● **Exercise details**
When you retype the data, keep every line exactly as it appears.
________________________
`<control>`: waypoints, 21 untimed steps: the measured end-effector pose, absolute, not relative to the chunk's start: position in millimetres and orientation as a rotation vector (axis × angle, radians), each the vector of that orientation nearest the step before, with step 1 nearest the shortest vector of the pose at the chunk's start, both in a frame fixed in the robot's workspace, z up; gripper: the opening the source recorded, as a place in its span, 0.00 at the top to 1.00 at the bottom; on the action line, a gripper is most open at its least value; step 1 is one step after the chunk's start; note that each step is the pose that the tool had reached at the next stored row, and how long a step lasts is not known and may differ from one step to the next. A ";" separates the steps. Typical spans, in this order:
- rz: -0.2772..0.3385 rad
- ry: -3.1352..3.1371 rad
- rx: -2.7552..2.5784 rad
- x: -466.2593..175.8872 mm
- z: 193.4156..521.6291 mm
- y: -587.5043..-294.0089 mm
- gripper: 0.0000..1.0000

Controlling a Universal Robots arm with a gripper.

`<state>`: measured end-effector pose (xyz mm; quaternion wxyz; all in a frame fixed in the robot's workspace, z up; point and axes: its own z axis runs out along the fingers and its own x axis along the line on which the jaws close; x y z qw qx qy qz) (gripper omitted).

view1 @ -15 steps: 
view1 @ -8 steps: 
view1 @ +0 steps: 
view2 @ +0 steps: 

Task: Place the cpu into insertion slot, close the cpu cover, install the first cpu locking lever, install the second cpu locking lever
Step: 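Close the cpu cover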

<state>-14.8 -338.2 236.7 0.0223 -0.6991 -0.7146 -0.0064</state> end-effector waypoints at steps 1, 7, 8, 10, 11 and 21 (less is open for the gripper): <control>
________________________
● **Result below**
`<control>`: waypoints, 21 untimed steps: the measured end-effector pose, absolute, not relative to the chunk's start: position in millimetres and orientation as a rotation vector (axis × angle, radians), each the vector of that orientation nearest the step before, with step 1 nearest the shortest vector of the pose at the chunk's start, both in a frame fixed in the robot's workspace, z up; gripper: the opening the source recorded, as a place in its span, 0.00 at the top to 1.00 at the bottom; on the action line, a gripper is most open at its least value; step 1 is one step after the chunk's start; note that each step is the pose that the tool had reached at the next stored row, and how long a step lasts is not known and may differ from one step to the next. A ";" separates the steps. Typical spans, in this order:
- rz: -0.2772..0.3385 rad
- ry: -3.1352..3.1371 rad
- rx: -2.7552..2.5784 rad
- x: -466.2593..175.8872 mm
- z: 193.4156..521.6291 mm
- y: -587.5043..-294.0089 mm
- gripper: 0.0000..1.0000

Controlling a Universal Robots arm with a gripper.

`<state>`: measured end-effector pose (xyz mm; quaternion wxyz; all in a frame fixed in the robot's workspace, z up; point and axes: its own z axis runs out along the fingers and its own x axis along the line on which the jaws close; x y z qw qx qy qz) (gripper omitted).

view1 @ -15 steps: 
view1 @ -8 steps: 
view1 @ +0 steps: 
view2 @ +0 steps: 

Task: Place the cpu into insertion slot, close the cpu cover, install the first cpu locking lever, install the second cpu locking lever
Step: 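Close the cpu cover
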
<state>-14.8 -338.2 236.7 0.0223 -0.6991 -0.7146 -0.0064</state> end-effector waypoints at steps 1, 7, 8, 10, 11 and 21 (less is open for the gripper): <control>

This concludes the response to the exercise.